**Task to carry out:** Write out exactly the lines of the material below, beginning at the top and ending at the line that contains "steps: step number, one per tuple".

**Data for the task:**
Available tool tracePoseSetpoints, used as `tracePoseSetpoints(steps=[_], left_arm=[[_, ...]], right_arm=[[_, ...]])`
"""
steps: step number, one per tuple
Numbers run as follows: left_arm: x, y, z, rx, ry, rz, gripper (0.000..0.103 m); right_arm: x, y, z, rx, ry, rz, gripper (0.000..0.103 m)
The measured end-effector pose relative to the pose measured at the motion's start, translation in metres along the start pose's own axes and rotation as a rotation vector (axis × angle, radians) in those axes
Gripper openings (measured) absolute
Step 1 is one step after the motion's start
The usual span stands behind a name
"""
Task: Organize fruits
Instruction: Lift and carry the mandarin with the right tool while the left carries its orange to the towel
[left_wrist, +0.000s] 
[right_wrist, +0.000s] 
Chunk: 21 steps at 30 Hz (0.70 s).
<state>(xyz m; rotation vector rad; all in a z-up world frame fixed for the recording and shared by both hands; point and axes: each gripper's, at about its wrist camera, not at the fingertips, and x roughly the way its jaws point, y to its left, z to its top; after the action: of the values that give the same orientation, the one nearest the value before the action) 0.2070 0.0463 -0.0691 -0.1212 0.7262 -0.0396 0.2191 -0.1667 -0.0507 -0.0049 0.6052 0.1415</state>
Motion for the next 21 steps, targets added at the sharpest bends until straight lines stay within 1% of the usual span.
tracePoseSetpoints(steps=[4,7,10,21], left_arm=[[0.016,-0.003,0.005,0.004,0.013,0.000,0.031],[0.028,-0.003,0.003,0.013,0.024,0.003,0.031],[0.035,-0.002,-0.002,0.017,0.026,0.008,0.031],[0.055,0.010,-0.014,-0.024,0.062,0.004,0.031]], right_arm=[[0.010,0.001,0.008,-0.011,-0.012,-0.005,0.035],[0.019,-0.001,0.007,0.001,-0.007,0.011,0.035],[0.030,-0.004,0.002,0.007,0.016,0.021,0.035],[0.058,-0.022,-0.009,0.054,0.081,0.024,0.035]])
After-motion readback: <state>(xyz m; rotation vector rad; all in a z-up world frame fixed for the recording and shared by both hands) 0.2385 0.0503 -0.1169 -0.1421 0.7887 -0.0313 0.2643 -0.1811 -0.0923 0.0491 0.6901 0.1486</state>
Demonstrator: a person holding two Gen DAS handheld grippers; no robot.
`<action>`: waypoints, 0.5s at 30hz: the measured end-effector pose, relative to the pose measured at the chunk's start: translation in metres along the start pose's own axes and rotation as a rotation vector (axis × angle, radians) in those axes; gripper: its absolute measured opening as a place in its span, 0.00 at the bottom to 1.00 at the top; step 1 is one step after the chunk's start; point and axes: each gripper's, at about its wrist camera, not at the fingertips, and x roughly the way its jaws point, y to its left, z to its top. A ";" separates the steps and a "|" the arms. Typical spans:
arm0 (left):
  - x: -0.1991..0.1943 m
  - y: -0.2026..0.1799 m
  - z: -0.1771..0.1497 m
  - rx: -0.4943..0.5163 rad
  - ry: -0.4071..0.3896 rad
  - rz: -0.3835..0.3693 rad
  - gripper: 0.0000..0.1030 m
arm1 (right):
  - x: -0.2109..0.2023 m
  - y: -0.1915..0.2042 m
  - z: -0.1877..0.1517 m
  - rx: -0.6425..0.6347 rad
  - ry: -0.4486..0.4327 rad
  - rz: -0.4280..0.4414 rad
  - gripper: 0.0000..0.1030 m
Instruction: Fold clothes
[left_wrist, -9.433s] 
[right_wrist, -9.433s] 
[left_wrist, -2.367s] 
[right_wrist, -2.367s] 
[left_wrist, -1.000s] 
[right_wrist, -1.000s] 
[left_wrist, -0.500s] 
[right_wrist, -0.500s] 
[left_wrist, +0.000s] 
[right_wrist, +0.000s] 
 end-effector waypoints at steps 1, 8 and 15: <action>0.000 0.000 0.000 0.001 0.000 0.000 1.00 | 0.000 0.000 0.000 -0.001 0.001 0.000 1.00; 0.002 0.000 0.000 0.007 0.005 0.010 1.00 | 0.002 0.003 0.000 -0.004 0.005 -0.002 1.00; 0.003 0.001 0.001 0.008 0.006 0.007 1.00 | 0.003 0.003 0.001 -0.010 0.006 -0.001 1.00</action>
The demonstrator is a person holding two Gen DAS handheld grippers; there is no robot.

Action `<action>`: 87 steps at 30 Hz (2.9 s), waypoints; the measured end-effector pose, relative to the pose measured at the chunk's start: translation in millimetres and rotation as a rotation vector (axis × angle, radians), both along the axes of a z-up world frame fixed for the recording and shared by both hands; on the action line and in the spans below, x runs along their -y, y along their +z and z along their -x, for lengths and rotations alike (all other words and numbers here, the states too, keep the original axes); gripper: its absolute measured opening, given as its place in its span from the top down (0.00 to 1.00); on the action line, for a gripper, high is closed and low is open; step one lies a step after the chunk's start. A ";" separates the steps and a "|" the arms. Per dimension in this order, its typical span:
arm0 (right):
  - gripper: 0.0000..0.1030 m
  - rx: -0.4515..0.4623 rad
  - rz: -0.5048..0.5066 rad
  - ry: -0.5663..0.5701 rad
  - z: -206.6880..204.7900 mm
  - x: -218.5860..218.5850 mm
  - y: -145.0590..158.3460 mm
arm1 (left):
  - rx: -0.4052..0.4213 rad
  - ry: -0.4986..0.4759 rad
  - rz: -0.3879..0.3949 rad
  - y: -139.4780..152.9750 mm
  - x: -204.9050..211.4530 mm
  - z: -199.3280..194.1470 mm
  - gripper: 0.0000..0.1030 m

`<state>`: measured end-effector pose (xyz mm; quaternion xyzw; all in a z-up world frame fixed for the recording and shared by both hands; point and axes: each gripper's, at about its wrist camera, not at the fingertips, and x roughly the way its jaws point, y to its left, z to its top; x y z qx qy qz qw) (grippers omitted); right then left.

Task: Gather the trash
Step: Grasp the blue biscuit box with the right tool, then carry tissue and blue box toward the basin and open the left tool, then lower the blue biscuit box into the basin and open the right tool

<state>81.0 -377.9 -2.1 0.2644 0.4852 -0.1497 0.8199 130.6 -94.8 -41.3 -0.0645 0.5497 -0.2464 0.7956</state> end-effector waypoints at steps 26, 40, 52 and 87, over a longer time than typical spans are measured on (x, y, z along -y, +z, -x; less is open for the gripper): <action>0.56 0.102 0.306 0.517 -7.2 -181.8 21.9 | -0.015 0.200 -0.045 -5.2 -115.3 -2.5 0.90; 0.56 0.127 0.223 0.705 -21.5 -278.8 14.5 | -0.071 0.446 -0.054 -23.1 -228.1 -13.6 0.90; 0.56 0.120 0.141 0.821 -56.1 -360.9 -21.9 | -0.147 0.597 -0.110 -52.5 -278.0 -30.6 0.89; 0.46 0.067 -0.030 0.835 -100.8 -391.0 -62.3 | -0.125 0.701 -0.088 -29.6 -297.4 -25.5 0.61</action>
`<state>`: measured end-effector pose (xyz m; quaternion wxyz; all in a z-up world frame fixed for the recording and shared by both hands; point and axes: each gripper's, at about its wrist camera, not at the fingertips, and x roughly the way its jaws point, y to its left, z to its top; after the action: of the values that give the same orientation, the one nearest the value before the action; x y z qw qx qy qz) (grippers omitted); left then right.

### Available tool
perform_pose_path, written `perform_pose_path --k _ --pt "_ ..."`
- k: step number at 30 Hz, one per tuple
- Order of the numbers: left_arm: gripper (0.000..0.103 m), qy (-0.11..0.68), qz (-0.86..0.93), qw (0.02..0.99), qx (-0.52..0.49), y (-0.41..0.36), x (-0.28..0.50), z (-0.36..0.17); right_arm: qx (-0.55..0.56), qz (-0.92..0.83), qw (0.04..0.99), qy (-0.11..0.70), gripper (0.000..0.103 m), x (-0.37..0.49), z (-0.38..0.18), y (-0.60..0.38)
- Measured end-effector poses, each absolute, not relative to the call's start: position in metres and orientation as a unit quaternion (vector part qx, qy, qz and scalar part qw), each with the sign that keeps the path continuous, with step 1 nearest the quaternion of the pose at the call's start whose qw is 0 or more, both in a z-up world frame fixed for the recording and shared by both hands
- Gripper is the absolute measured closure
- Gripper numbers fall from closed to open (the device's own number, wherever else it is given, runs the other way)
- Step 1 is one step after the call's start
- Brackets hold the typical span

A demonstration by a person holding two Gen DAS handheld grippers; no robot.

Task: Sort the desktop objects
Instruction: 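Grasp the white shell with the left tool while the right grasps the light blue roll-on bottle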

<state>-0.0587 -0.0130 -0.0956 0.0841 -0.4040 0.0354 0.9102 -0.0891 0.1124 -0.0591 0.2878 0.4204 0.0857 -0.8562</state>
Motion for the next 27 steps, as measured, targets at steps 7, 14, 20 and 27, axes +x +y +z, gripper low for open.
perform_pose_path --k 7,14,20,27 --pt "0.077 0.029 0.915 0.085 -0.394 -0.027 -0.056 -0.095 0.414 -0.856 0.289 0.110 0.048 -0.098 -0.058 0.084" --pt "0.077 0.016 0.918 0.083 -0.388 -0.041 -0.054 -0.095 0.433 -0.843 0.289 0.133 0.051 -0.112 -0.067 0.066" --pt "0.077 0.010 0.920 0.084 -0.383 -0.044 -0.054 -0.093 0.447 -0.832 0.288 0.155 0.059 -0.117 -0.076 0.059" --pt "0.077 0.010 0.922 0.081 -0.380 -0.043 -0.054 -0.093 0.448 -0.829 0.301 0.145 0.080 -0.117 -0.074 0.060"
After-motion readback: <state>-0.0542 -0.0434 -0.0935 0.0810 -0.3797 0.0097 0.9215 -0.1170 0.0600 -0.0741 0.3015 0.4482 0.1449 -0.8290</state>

**Solved exercise:**
Available tool tracePoseSetpoints, used as `tracePoseSetpoints(steps=[_], left_arm=[[_, ...]], right_arm=[[_, ...]])`
"""
steps: step number, one per tuple

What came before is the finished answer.